IELTS Syllabus

IELTS Syllabus

The British Council, IDP, and Cambridge ESOL Examinations, the test’s administrators, set the syllabus for both the IELTS Academic and IELTS General Training versions. There are four components in the IELTS syllabus: speaking, writing, reading, and listening. All applicants follow the same syllabus for speaking and listening, however there are differences in the reading and writing portions based on the General and Academic Tests. You can get more specifics about the various areas of the syllabus from the information below.

Syllabus for the Listening section

The Listening section of the IELTS syllabus consists of four increasingly challenging units. Each unit consists of a speech or a discussion that begins with a brief explanation informing the candidate about the situation and the speakers. After that, they have some time to review the queries. There is only one IELTS syllabus: Academic and General Training. There are 40 entries divided into 4 parts. They are listed in the following order:

1. The first is a dialogue between two people.

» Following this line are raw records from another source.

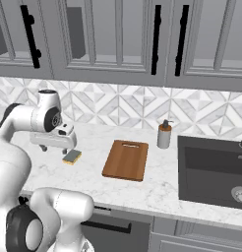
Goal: Pick up the sponge from the counter and clean the cutting board by briefly scrubbing or pressing down on the cutting board. Once finished, release the sponge.
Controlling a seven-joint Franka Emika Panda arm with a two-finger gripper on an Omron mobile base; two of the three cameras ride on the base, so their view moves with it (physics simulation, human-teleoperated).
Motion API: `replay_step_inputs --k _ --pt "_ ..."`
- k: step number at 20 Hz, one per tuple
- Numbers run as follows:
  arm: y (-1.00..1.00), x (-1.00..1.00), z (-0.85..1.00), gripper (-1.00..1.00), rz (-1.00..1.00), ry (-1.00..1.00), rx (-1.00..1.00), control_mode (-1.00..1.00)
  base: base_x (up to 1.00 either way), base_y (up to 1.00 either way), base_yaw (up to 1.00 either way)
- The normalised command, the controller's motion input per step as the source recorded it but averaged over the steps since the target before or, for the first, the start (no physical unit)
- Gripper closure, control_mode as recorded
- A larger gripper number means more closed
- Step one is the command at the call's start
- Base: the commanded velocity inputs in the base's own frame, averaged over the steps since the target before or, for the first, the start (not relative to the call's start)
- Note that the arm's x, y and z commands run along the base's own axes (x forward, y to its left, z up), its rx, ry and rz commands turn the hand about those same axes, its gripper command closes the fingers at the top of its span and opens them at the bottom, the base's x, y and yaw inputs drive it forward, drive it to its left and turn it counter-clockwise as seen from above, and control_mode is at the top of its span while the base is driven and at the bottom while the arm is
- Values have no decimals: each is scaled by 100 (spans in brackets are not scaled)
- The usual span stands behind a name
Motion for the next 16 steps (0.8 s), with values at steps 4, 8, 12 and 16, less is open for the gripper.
replay_step_inputs --k 4,8,12,16 --pt "1 26 -36 -100 0 0 0 -100 0 0 0" --pt "0 34 -34 -100 0 0 0 -100 0 0 0" --pt "12 44 -28 -100 0 0 0 -100 0 0 0" --pt "17 51 -30 -100 0 0 0 -100 0 0 0"
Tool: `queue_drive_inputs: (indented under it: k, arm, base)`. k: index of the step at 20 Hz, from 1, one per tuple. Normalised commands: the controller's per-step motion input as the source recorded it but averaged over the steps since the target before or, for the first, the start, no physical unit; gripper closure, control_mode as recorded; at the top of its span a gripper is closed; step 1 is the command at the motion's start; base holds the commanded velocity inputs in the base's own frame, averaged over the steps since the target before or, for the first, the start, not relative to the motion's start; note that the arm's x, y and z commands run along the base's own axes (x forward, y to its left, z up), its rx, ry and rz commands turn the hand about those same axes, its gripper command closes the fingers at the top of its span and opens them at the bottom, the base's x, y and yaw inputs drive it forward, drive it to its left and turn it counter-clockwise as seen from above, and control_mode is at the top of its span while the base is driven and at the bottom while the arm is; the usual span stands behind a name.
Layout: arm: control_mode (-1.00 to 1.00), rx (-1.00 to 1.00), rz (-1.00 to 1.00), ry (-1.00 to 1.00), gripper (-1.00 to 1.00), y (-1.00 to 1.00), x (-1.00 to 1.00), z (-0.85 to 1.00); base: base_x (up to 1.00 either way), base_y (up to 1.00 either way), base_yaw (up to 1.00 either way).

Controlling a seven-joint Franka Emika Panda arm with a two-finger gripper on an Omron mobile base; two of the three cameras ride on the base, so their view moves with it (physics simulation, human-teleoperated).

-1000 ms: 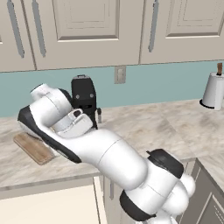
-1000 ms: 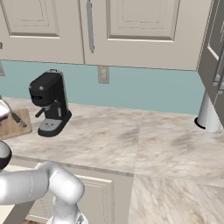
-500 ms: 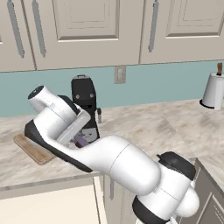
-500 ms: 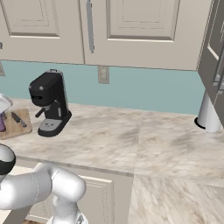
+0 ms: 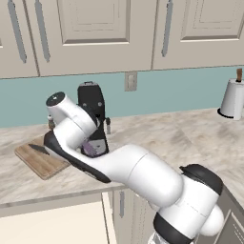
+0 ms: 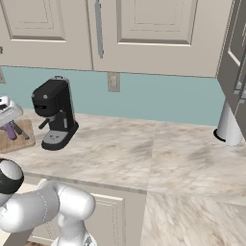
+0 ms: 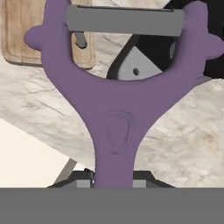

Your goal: Open the drawer on the left and place the cutting tools on the cutting board.

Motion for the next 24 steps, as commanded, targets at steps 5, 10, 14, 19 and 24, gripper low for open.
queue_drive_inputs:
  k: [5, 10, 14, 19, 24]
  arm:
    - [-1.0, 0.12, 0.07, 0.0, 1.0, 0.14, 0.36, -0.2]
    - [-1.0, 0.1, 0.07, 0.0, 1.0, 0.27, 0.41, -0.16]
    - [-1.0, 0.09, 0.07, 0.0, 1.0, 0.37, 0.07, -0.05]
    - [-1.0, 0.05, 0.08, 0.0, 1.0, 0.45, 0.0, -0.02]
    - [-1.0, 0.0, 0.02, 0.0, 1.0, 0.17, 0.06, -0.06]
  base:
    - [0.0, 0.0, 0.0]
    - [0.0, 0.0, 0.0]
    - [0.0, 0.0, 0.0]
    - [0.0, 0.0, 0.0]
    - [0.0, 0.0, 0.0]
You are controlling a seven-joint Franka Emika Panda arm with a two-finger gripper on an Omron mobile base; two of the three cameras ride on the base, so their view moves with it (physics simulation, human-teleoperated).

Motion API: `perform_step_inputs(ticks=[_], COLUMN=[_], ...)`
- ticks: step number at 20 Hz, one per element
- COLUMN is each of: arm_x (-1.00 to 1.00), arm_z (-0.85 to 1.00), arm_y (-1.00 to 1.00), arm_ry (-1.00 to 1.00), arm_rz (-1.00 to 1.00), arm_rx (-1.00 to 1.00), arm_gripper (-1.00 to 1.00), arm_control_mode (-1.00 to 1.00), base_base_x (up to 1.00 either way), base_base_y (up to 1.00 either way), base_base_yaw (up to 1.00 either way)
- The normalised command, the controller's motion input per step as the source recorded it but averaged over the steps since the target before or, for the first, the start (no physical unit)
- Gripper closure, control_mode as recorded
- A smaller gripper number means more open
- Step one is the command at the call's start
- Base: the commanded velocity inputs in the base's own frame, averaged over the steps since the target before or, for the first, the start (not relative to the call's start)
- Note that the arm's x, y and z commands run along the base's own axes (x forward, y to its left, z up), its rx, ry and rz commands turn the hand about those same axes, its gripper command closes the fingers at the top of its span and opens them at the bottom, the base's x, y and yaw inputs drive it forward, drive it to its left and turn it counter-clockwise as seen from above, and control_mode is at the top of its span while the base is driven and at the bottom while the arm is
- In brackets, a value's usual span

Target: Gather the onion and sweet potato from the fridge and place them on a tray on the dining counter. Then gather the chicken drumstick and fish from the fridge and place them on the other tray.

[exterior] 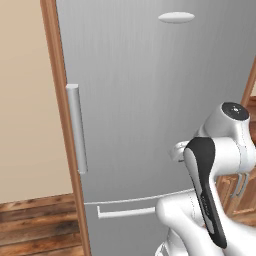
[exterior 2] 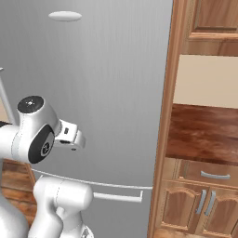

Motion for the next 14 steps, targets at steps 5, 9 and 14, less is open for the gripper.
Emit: perform_step_inputs(ticks=[5,9,14], arm_x=[0.00,0.00,0.00], arm_z=[0.00,0.00,0.00], arm_y=[0.00,0.00,0.00], arm_ry=[0.00,0.00,0.00], arm_rz=[0.00,0.00,0.00], arm_rx=[0.00,0.00,0.00], arm_gripper=[-1.00,-1.00,-1.00], arm_control_mode=[1.00,1.00,1.00], base_base_x=[-0.38,-0.58,-0.29], base_base_y=[0.07,0.23,0.40], base_base_yaw=[0.00,0.00,0.00])
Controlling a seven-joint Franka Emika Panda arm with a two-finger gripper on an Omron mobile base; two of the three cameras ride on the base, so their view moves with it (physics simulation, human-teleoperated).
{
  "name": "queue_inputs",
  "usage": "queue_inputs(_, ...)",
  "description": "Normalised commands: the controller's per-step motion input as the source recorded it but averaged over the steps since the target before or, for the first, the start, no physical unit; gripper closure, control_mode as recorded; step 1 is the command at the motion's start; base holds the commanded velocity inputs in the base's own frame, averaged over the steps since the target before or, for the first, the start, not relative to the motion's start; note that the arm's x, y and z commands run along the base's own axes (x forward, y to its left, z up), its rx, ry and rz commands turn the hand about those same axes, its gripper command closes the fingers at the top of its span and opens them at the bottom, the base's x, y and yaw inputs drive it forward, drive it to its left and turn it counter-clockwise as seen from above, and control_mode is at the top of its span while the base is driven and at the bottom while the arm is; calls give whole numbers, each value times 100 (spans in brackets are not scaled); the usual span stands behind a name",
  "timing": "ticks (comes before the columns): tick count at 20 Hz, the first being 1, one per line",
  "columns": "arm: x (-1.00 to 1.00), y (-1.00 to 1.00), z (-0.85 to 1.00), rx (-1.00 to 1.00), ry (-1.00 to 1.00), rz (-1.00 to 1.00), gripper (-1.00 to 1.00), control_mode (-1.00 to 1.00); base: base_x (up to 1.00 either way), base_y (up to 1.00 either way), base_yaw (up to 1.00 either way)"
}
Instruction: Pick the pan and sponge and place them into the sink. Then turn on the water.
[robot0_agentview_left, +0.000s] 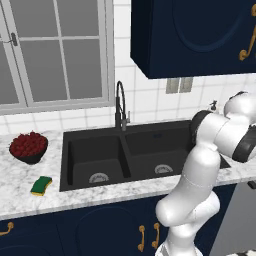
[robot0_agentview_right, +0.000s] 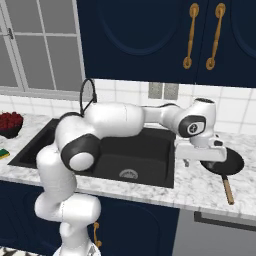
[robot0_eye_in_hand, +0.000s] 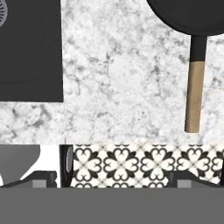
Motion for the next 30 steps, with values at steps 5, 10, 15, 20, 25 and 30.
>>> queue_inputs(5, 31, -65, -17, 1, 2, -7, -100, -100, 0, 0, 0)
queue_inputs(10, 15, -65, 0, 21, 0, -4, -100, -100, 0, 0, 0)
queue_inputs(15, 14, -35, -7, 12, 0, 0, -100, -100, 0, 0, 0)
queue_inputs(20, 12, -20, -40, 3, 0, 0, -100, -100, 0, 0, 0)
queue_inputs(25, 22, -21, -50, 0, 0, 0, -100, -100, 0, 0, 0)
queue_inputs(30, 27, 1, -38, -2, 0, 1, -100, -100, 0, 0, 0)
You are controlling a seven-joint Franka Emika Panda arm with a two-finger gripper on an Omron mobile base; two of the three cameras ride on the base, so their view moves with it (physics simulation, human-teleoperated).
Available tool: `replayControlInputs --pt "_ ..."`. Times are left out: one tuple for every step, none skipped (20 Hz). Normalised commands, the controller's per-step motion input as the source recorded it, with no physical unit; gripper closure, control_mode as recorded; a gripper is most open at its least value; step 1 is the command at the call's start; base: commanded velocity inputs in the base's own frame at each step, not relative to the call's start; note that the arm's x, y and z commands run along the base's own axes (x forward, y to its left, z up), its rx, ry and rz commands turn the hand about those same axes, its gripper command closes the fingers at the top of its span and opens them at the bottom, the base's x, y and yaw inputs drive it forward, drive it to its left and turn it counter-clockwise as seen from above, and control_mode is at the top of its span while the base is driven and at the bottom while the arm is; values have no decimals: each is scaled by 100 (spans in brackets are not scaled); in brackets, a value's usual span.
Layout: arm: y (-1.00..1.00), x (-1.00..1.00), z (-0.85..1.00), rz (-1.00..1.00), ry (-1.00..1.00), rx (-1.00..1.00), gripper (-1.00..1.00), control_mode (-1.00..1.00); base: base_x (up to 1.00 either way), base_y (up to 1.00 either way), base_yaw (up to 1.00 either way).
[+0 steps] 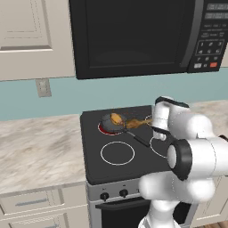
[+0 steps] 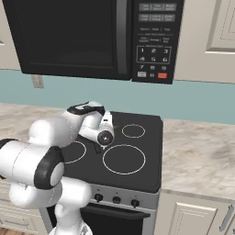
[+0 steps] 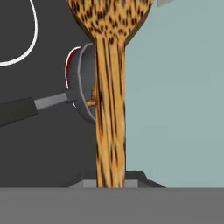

2. The second is a speech or monologue

3. A maximum of four applicant’s converse in an academic atmosphere during the third section.

4. The last one is a lecture about scholarly material.

Syllabus for the reading section

Three parts and forty items make up the reading portion of the IELTS syllabus. You must read the text passages and provide multiple-choice, sentence completion, summary writing, matching information, and brief answer answers to the questions. There are 13–14 questions in each section. There are forty questions in the reading module overall. The reading portion of the IELTS syllabus varies between the two editions.

• Reading-IELTS curriculum for scholastic instruction:

• There are three lengthy textbooks on the syllabus.

• The content covers a wide variety, from factual and descriptive to analytical and discursive.

• Appropriate for applicants starting university courses or seeking professional registration in an international setting, the texts are chosen for a non-expert audience and are of undeniable provenance, drawn from journals, books, newspapers, and magazines.

Reading syllabus for General Training:

• Reading material from books, newspapers, ads, magazines, company handbooks, rules, and announcements is expected of applicants.

• In English-speaking environments, these are the kinds of materials that one is likely to encounter on a regular basis.

Syllabus for the writing section

The IELTS syllabus for the writing section is different for both versions:

1. The syllabus has two tasks for the Academic writing section: Task 1 requires applicants to define a diagram, graph, method, or chart, and Task 2 requires them to explain the information in their own words.

2. There are two more activities in the General Training section: Task 1 requires applicants to write a letter or describe a condition, and Task 2 requires them to write an essay in response.

Syllabus for the speaking section

• The examination consists of three sections that replicate an in-person oral interview with an examiner; it will be videotaped for evaluation purposes. Usually, it takes 11 to 14 minutes to finish. There are three sections in the IELTS speaking test syllabus. They are listed in the following order:

• The first section is conducted as an interview in which candidates may be questioned about their preferences, interests, and hobbies as well as the reasons behind their decision to take the IELTS test. Additionally, general IELTS speaking subjects such as family, clothes, computers, spare time, fashion, and computers may also be covered.

• In the second section, candidates are required to speak about a predetermined topic card. They have exactly one minute to get ready.

• The applicant and the examiner have a chat in the third section during which questions about the subject they discussed in part two are asked. This final section is generally regarded as the hardest and is less significant.

The four skill sets that we have previously discussed are the foundation of the IELTS syllabus, which is meant to assess your competence. Since admission procedures differ from one institution to the next, one needs to be informed of the IELTS-related admissions process of the specific institute to which they have applied. It is advised, therefore, that you stay informed about the college or university you are applying to and their selection process. Each portion is significant and challenging in its own right. But according to a global poll, the writing portion of the IELTS is the hardest. Now that you are aware of the IELTS curriculum, it is time to be ready for the test.